- _Task description_: When you find the line with "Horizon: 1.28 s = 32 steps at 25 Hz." among the records below, reproduce it and each line after it exactly, ending with the line with "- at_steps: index".

- _Input_:

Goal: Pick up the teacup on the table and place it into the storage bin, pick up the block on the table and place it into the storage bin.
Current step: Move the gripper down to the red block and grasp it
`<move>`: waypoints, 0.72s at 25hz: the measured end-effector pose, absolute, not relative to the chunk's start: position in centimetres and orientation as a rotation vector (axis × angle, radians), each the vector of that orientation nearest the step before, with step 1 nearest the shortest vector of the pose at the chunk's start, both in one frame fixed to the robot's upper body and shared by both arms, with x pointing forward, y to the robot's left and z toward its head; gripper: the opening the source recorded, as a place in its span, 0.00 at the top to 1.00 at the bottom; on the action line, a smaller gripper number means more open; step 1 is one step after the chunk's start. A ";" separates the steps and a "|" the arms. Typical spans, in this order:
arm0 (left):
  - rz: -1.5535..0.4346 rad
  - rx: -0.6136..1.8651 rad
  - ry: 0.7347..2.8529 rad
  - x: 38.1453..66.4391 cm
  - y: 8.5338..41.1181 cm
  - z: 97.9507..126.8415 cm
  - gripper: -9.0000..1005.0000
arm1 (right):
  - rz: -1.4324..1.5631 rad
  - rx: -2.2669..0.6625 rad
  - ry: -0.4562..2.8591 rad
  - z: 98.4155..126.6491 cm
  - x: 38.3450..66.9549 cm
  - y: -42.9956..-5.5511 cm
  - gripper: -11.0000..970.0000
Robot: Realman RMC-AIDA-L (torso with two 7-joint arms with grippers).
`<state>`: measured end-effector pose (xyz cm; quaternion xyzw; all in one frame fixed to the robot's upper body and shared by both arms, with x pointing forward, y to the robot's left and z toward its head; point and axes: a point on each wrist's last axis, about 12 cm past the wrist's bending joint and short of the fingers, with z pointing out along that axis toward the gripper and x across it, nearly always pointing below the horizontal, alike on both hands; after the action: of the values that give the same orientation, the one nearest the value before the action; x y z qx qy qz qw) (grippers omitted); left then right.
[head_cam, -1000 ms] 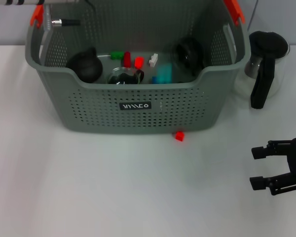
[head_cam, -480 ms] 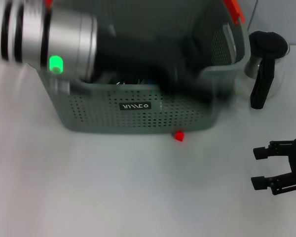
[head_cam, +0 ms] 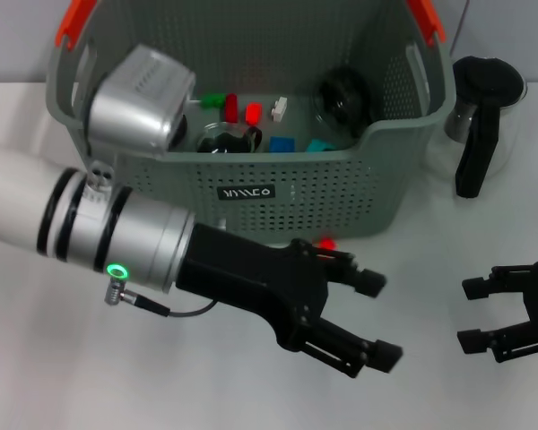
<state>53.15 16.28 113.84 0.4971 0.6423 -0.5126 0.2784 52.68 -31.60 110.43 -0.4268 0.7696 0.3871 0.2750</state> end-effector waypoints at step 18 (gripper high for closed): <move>-0.905 1.408 1.778 55.1 14.5 107.6 0.07 | 1.010 -0.905 2.137 110.8 51.5 -35.8 0.03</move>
<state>55.14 14.53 107.64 0.5418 0.6840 -0.3483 0.3425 51.51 -35.82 110.78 -0.3409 0.8054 0.3807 0.3004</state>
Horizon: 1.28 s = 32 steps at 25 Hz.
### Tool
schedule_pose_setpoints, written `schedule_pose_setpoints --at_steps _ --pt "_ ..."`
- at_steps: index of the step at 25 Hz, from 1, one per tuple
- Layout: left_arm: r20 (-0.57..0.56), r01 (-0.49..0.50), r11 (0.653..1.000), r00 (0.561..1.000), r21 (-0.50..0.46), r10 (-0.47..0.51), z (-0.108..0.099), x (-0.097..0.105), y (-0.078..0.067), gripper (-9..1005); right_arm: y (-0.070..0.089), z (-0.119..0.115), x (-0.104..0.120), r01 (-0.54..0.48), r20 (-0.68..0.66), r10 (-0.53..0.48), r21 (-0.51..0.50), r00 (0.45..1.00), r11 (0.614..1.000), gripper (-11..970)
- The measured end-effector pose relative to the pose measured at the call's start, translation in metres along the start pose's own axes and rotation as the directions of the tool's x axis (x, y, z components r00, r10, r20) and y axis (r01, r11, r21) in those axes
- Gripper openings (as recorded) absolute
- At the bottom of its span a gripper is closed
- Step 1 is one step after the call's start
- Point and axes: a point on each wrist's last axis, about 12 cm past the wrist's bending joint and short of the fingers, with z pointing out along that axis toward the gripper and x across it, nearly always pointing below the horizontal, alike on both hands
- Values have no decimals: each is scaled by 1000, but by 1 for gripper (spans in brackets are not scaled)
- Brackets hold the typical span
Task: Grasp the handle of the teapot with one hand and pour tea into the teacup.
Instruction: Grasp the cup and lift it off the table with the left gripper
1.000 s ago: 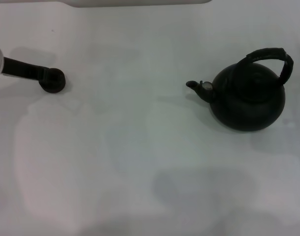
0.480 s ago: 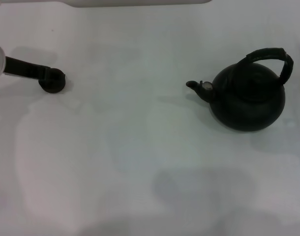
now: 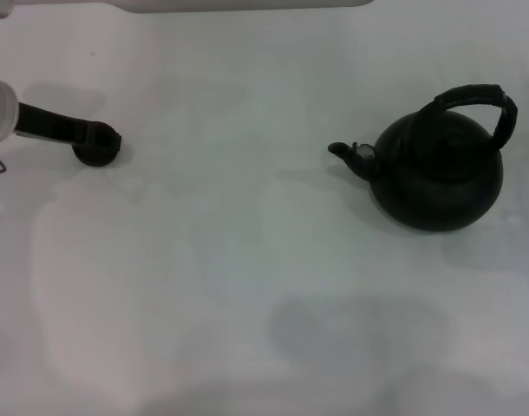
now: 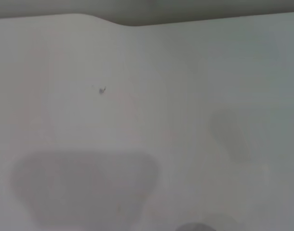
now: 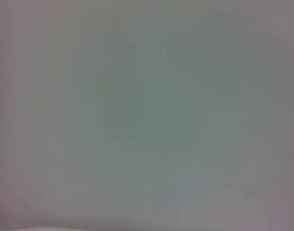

- _Answer box_:
Horizon: 1.28 s = 32 steps at 25 Hz.
### Tool
schedule_pose_setpoints, written `schedule_pose_setpoints --at_steps _ --pt "_ ..."`
- at_steps: index of the step at 25 Hz, from 1, one per tuple

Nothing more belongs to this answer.